• _WHAT YOU SHOULD DO_: In the material below, find the line that contains "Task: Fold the" and the line that contains "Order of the", then write out exactly those two lines and everything between them.

• _DATA EXTRACT_:
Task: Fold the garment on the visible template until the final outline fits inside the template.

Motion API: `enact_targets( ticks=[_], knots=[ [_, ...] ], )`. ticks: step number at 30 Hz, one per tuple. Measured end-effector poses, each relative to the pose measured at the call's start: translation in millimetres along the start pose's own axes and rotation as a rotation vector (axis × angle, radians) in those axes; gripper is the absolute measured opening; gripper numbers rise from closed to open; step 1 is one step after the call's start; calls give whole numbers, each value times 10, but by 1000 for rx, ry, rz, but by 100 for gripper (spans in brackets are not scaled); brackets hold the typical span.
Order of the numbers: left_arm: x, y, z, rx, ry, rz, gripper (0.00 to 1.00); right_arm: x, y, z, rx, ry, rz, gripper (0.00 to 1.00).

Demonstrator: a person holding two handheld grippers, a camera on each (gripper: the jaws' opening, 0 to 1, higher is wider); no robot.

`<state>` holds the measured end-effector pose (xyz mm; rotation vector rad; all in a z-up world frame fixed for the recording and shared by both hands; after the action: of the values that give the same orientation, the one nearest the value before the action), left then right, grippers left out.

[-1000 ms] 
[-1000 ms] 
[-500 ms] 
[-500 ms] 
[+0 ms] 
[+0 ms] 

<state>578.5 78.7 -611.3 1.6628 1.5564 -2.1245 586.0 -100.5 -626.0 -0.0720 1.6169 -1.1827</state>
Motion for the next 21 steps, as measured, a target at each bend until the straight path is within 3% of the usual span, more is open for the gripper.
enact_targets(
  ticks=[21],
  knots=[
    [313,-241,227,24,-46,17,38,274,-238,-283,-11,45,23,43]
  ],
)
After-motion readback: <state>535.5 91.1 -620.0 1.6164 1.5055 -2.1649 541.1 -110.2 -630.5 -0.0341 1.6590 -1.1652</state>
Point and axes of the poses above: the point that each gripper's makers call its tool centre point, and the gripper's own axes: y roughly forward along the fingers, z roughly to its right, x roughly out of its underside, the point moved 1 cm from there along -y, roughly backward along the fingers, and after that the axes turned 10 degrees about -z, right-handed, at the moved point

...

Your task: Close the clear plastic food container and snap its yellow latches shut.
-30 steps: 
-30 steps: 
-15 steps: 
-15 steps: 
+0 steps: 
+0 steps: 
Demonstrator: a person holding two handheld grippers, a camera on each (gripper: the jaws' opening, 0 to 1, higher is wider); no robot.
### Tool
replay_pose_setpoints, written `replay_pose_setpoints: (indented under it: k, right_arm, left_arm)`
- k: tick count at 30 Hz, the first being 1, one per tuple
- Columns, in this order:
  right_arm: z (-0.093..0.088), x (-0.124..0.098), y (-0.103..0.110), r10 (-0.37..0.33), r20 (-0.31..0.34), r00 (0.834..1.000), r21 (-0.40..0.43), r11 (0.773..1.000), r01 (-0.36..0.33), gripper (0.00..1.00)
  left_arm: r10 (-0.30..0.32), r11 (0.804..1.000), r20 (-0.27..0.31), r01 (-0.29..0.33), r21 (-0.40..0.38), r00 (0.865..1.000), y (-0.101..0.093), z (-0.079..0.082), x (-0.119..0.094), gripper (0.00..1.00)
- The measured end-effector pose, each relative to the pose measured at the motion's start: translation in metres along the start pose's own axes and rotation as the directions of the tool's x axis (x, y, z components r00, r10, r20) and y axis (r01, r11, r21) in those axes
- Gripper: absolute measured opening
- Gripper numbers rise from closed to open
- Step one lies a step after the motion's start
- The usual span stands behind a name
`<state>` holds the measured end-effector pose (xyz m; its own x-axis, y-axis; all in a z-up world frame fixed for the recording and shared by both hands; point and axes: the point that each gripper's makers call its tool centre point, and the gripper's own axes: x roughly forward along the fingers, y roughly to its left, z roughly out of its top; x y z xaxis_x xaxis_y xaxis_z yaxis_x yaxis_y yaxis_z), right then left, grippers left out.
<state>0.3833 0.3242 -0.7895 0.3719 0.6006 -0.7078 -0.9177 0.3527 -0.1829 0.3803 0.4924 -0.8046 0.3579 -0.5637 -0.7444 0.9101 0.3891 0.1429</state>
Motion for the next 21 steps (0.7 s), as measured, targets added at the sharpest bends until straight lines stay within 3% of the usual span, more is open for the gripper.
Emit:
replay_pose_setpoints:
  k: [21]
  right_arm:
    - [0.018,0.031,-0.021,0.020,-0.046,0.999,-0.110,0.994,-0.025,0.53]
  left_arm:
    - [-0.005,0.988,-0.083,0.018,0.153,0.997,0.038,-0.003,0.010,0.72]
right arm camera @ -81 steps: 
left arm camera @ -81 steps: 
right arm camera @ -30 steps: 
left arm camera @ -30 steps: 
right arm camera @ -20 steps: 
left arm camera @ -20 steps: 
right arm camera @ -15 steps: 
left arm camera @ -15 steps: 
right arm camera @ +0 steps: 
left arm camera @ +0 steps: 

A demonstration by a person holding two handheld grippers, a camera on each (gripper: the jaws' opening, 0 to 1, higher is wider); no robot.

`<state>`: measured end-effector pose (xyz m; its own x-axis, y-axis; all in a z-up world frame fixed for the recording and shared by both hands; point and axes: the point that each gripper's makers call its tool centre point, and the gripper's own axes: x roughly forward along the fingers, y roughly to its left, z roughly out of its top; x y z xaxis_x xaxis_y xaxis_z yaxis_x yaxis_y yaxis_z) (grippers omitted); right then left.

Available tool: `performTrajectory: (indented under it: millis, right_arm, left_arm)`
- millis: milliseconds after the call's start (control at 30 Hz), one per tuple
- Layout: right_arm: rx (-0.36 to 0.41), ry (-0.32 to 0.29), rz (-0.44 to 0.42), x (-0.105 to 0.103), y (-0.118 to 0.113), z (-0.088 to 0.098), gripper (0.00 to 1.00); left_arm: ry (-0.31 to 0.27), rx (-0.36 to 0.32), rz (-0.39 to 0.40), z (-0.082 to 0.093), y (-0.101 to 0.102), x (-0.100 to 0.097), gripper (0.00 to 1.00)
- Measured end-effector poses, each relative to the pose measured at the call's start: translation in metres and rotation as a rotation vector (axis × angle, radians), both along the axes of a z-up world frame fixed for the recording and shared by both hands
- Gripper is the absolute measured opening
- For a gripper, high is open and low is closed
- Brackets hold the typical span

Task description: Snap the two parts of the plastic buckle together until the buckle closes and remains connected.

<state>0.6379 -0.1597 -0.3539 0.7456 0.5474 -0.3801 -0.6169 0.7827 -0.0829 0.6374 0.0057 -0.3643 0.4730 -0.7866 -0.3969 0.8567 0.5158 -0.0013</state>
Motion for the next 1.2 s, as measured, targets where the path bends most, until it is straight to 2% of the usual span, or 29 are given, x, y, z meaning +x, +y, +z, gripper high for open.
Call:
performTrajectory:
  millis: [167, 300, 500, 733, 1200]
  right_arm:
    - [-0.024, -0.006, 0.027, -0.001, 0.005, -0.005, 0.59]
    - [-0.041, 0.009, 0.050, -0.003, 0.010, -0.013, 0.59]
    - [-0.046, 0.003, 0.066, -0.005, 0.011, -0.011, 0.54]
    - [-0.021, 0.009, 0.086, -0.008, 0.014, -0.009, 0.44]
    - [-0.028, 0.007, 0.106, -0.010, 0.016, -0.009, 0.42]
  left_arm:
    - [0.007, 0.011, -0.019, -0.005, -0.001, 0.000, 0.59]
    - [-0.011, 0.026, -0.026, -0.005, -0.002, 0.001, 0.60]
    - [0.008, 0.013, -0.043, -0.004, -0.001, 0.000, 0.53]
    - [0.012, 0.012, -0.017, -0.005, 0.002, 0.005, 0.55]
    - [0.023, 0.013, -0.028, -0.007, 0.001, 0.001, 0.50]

• _OUTPUT FOR THIS EXERCISE_:
Task: Fold the garment on the visible template until the final outline fits inside the template.

Motion API: `enact_targets( ticks=[_], knots=[ [_, ...] ], )`. ticks: step number at 30 Hz, one per tuple. Measured end-effector poses, each relative to the pose measured at the call's start: translation in millimetres along the start pose's own axes and rotation as a rotation vector (axis × angle, radians) in those axes; gripper is the absolute measured opening; gripper numbers rise from closed to open; step 1 is one step after the call's start; calls give whole numbers, each value times 10, but by 1000 for rx, ry, rz, but by 100 for gripper (spans in brackets are not scaled); brackets hold the typical span.
Order of the numbers: left_arm: x, y, z, rx, ry, rz, gripper (0.00 to 1.00); right_arm: x, y, z, rx, ry, rz, gripper (0.00 to 1.00).

That completes the exercise.